Edson narrowed his eyes and clenched his fists. “What the hell, you think you can just ride in here and rag on my dad’s farm?”
“Whoa.” Frank stepped back. “Who’s ragging? Hey, I’m here to celebrate, to congratulate, to glorify this whole place. I mean, do you know how lucky you are to be born in this fabulous spot in the universe? And look around you. No billboards, nothing to mess up the air and the trees.” Out of the corner of his eye he spotted the colossal letters of Take Back Vermont spray-painted on the side of the barn. “Well, unless you count your sign over there.” At this, Edson lurched to attention, but Frank went on. “And the covered bridges of Vermont!” he rhapsodized. “My God, there are less than a hundred of them left, and the value of these indigenous relics is untold!”
Behind Edson, like some prehistoric figure of doom arising out of the slime, appeared the hunched form of Charlie, the feathered ends of his gray beard bobbling over his knees. He glared at Frank, saying nothing, then hacked and spit a large gob onto the mud.
Frank took stock. Bad vibes. Not the time to lobby. Before Edson or Charlie had a chance to say anything more, he waved and pedaled away in a flash, Greg LeMond at the starting gate. These locals could be intransigent, but at least he was making a dent.
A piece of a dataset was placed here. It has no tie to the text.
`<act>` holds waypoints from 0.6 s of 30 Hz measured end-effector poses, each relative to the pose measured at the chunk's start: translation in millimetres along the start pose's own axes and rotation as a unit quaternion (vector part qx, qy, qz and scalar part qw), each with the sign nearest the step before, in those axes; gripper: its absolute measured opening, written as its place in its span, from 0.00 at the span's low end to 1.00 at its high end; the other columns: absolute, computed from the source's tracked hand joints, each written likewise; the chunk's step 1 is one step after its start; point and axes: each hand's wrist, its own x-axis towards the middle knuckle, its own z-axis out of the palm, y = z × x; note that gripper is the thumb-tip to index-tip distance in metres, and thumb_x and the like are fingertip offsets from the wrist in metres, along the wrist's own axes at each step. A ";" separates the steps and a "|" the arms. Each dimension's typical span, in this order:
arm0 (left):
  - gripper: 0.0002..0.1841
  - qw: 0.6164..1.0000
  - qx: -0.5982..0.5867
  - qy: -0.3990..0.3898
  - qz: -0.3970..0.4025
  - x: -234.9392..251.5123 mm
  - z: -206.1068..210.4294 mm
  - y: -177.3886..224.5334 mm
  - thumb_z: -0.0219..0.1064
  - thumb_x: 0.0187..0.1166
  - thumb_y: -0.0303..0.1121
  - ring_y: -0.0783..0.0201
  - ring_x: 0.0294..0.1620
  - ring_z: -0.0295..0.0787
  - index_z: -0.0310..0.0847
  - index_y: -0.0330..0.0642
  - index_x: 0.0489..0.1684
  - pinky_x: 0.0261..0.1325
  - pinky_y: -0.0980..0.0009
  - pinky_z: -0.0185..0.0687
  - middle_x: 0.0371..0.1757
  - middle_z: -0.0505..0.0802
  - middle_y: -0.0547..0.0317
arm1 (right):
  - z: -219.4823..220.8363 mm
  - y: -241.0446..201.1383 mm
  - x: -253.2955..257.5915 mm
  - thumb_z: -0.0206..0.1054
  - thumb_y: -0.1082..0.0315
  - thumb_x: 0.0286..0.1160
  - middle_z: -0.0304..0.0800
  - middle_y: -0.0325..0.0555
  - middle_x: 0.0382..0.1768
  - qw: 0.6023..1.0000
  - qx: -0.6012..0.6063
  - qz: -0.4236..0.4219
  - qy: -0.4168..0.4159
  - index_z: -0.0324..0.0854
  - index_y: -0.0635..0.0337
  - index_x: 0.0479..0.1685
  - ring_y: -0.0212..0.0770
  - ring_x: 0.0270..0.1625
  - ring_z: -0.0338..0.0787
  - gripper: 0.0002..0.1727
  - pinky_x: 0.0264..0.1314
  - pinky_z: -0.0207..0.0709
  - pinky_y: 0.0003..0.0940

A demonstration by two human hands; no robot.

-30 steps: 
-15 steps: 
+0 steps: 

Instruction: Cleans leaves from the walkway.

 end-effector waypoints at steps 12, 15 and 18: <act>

An hour later, he crossed the finish line: the parking lot at Mona’s Store. He locked the bike at the rail, took off his helmet, peeled off his gloves, and walked up the steps to the porch, then turned around to face the river. Sparkling and clear, the water crashed over the rocks with the urgency of spring.
“It doesn’t mind about us,” a familiar voice murmured, and Frank started. Mona, wearing a bright green sweatshirt and a mysterious smile, had just stepped out the door.
“It?” he said, smiling at the unexpected pleasure. He thought he’d have to woo her again, but here she was, approaching him.